→ **THE TASK**:
Every line of the data is to be reproduced exactly.

** GIVEN DATA follows **

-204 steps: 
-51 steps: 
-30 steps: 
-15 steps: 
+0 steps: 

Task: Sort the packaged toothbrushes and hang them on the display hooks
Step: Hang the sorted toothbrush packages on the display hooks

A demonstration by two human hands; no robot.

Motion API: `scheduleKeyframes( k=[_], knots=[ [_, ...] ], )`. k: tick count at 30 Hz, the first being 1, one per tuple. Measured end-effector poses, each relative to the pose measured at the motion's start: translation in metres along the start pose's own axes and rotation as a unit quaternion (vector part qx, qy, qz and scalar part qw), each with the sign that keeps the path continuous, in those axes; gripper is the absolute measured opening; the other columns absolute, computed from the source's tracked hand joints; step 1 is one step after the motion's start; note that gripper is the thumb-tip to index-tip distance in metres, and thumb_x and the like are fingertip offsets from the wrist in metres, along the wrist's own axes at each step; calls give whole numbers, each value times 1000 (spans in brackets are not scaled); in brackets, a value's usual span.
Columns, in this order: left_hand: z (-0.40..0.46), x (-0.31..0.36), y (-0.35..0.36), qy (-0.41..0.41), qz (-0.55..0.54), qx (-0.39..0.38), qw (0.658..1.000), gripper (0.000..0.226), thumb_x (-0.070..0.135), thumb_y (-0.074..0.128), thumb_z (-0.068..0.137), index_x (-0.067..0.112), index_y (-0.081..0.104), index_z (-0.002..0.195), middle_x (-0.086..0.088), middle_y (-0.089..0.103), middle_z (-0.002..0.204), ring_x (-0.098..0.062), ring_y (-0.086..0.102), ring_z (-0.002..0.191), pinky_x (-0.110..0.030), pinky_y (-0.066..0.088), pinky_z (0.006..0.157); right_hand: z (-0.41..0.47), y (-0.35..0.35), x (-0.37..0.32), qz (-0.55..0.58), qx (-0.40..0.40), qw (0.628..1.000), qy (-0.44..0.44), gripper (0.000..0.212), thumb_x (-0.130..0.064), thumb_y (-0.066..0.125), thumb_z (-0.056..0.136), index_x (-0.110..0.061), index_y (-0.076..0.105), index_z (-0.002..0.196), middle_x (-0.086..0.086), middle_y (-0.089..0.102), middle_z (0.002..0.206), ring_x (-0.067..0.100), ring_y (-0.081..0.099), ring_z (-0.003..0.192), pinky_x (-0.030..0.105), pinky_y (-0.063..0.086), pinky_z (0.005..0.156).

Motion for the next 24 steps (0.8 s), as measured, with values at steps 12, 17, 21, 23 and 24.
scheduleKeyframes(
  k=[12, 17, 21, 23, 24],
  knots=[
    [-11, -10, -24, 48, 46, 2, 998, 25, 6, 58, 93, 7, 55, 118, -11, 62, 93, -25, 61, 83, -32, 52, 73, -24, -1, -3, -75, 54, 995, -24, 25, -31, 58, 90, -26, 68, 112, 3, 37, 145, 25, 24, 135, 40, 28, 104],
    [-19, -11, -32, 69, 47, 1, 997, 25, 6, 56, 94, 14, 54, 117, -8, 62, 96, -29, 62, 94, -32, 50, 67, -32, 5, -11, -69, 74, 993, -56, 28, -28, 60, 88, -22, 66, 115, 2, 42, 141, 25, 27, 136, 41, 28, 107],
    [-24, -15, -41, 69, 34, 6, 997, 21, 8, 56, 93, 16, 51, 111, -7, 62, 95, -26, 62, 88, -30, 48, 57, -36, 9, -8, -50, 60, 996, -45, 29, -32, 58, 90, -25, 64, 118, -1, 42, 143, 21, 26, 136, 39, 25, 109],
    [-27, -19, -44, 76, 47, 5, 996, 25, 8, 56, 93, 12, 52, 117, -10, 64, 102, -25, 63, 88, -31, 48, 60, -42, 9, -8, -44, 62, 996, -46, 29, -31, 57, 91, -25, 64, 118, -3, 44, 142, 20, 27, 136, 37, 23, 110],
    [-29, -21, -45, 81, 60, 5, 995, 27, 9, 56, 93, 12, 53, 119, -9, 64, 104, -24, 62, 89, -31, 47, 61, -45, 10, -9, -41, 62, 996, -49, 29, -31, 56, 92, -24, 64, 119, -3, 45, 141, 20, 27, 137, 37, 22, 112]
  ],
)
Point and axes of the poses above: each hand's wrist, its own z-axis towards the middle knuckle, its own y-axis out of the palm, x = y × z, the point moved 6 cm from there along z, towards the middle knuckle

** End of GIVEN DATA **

→ **RESPONSE BELOW**:
-204 steps: 
-51 steps: 
-30 steps: 
-15 steps: 
+0 steps: 

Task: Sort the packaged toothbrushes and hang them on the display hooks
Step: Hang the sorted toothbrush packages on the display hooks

A demonstration by two human hands; no robot.

Motion API: `scheduleKeyframes( k=[_], knots=[ [_, ...] ], )`. k: tick count at 30 Hz, the first being 1, one per tuple. Measured end-effector poses, each relative to the pose measured at the motion's start: translation in metres along the start pose's own axes and rotation as a unit quaternion (vector part qx, qy, qz and scalar part qw), each with the sign that keeps the path continuous, in those axes; gripper is the absolute measured opening; the other columns absolute, computed from the source's tracked hand joints; step 1 is one step after the motion's start; note that gripper is the thumb-tip to index-tip distance in metres, and thumb_x and the like are fingertip offsets from the wrist in metres, along the wrist's own axes at each step; calls give whole numbers, each value times 1000 (spans in brackets are not scaled); in brackets, a value's usual span.
Columns, in this order: left_hand: z (-0.40..0.46), x (-0.31..0.36), y (-0.35..0.36), qy (-0.41..0.41), qz (-0.55..0.54), qx (-0.39..0.38), qw (0.658..1.000), gripper (0.000..0.226), thumb_x (-0.070..0.135), thumb_y (-0.074..0.128), thumb_z (-0.068..0.137), index_x (-0.067..0.112), index_y (-0.081..0.104), index_z (-0.002..0.195), middle_x (-0.086..0.088), middle_y (-0.089..0.103), middle_z (-0.002..0.204), ring_x (-0.098..0.062), ring_y (-0.086..0.102), ring_z (-0.002..0.191), pinky_x (-0.110..0.030), pinky_y (-0.066..0.088), pinky_z (0.006..0.157); right_hand: z (-0.41..0.47), y (-0.35..0.35), x (-0.37..0.32), qz (-0.55..0.58), qx (-0.40..0.40), qw (0.628..1.000), qy (-0.44..0.44), gripper (0.000..0.212), thumb_x (-0.130..0.064), thumb_y (-0.066..0.125), thumb_z (-0.056..0.136), index_x (-0.110..0.061), index_y (-0.076..0.105), index_z (-0.002..0.196), middle_x (-0.086..0.086), middle_y (-0.089..0.102), middle_z (0.002..0.206), ring_x (-0.067..0.100), ring_y (-0.081..0.099), ring_z (-0.003..0.192), pinky_x (-0.030..0.105), pinky_y (-0.063..0.086), pinky_z (0.005..0.156).

Motion for the next 24 steps (0.8 s), as measured, with values at steps 12, 17, 21, 23 and 24.
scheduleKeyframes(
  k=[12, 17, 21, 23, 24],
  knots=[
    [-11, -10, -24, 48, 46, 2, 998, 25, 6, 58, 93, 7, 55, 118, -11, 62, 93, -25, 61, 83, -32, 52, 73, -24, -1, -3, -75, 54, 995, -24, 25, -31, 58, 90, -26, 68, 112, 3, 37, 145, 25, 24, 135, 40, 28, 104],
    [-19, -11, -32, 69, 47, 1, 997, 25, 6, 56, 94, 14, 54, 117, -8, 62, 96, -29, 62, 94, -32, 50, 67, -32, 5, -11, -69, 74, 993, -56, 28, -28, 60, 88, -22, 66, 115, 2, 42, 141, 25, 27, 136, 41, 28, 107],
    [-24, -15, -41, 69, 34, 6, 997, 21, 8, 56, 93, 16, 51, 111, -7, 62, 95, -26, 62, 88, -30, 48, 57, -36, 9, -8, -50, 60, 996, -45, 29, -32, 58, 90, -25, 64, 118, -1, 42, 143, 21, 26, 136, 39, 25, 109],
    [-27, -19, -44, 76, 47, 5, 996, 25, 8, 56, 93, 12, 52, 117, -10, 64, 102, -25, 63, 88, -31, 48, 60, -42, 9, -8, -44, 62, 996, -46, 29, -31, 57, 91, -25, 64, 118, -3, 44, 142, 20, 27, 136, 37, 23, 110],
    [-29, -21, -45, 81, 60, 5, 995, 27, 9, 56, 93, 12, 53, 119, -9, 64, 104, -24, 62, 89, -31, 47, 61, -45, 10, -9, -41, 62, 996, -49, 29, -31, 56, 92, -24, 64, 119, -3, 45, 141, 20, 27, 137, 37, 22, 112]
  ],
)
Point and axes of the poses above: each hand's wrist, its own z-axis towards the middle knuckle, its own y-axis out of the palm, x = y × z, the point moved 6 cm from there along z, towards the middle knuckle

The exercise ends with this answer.